Sift the material for lines containing "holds", and return them.

*** Begin section ***

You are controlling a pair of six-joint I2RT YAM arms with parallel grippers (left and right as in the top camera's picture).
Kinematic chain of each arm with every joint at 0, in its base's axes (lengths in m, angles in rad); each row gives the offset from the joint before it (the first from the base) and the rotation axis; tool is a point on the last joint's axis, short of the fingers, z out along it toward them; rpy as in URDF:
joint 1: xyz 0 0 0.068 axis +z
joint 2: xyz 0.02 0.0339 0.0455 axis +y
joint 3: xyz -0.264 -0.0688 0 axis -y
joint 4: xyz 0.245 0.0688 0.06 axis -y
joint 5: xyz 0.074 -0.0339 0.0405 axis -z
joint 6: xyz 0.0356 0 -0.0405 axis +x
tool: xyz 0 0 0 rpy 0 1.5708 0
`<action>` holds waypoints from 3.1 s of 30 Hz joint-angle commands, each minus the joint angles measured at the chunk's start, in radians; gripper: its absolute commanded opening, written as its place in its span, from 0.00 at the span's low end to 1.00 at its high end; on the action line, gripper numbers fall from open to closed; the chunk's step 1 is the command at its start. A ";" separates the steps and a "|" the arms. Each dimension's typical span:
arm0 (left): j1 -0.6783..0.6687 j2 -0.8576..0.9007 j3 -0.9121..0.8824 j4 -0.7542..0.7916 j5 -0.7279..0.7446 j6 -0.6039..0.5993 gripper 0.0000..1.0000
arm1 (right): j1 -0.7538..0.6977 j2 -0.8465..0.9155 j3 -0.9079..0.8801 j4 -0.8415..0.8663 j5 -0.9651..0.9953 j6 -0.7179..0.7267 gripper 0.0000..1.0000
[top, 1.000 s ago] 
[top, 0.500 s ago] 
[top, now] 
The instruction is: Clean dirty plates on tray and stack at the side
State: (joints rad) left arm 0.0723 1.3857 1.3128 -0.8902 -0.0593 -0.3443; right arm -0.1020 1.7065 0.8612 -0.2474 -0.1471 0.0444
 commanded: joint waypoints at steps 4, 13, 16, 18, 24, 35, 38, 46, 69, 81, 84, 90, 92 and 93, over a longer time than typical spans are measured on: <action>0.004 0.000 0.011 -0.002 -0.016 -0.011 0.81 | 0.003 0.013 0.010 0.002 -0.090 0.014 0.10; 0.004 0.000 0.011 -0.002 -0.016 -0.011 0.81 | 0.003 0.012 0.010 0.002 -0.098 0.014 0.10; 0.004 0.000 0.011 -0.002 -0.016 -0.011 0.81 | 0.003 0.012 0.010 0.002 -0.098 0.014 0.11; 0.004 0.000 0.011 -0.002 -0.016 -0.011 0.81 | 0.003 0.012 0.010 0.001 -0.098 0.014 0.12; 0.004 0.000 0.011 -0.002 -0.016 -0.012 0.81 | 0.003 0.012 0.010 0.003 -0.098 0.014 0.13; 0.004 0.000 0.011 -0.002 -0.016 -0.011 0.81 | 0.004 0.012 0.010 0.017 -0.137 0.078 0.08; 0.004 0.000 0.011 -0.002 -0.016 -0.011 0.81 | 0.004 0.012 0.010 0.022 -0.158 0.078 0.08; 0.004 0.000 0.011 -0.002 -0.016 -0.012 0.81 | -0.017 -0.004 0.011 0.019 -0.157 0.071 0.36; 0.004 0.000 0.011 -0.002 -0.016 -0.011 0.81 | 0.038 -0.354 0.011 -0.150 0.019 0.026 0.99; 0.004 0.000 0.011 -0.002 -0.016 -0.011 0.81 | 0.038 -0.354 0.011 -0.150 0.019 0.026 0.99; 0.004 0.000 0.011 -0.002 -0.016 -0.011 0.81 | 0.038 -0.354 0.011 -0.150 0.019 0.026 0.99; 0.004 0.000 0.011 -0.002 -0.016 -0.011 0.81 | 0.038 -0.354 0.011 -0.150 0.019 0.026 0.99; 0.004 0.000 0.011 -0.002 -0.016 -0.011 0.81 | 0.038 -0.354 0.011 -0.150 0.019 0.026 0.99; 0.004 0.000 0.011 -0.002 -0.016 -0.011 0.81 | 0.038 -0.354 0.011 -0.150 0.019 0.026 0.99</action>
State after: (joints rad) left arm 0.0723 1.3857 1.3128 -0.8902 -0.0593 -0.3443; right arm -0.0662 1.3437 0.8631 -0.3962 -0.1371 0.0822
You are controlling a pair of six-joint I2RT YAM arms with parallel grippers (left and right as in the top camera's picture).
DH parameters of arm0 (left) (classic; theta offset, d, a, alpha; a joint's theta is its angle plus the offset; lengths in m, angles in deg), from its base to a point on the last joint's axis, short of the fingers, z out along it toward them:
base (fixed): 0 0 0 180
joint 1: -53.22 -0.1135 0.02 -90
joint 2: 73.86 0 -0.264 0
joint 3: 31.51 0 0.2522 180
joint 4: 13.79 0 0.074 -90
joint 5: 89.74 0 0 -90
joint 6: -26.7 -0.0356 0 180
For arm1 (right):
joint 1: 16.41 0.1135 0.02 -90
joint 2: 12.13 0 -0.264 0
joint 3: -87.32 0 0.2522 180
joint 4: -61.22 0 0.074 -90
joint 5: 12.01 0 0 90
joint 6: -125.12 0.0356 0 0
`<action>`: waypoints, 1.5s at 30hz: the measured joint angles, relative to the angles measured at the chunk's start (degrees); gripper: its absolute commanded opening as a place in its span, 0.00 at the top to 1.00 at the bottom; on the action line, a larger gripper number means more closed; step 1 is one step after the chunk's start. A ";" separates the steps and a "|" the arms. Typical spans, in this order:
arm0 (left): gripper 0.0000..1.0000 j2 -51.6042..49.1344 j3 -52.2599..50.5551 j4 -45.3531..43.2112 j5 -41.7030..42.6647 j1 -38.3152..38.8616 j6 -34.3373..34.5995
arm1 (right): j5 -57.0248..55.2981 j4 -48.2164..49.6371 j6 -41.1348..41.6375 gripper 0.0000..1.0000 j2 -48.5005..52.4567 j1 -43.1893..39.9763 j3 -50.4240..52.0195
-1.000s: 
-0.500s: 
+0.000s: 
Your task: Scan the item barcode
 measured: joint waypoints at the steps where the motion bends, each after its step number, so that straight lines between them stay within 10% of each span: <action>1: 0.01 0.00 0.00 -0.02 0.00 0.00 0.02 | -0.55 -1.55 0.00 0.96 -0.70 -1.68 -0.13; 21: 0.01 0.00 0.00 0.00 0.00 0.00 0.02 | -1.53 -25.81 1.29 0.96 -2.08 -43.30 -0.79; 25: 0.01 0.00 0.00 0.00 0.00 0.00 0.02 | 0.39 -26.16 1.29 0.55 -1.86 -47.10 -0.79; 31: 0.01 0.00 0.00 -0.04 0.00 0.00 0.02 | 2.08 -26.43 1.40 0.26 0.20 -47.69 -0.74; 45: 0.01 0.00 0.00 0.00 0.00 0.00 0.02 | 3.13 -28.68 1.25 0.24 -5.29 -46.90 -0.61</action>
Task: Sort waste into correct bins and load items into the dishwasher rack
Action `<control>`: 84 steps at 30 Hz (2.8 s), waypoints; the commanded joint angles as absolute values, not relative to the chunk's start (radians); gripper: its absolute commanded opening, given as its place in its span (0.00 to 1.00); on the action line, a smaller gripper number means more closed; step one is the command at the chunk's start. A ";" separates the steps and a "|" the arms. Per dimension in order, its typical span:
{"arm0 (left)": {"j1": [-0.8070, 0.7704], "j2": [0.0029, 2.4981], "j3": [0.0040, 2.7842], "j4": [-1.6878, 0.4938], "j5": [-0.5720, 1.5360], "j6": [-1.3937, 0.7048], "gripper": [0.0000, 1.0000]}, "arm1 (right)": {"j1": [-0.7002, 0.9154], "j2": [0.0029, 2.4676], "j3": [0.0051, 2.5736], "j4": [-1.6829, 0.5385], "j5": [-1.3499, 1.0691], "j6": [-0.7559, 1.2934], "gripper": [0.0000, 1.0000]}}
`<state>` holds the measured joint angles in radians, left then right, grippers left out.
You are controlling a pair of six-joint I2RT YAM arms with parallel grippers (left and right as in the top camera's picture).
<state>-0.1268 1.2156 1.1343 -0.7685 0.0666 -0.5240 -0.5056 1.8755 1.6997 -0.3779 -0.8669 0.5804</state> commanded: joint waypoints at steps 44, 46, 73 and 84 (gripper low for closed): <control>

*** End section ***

Expected answer:
`<action>` holds waypoints from 3.1 s of 30 Hz joint-angle commands, each minus the joint angles measured at the chunk's start, in radians; gripper: its absolute commanded opening, written as its place in its span, from 0.00 at the span's low end to 1.00 at its high end; on the action line, gripper numbers fall from open to closed; the chunk's step 1 is the command at its start. A ";" separates the steps and a "|" the arms. Each dimension's typical span:
`<state>` holds the measured joint angles in radians, left then right, grippers left out.

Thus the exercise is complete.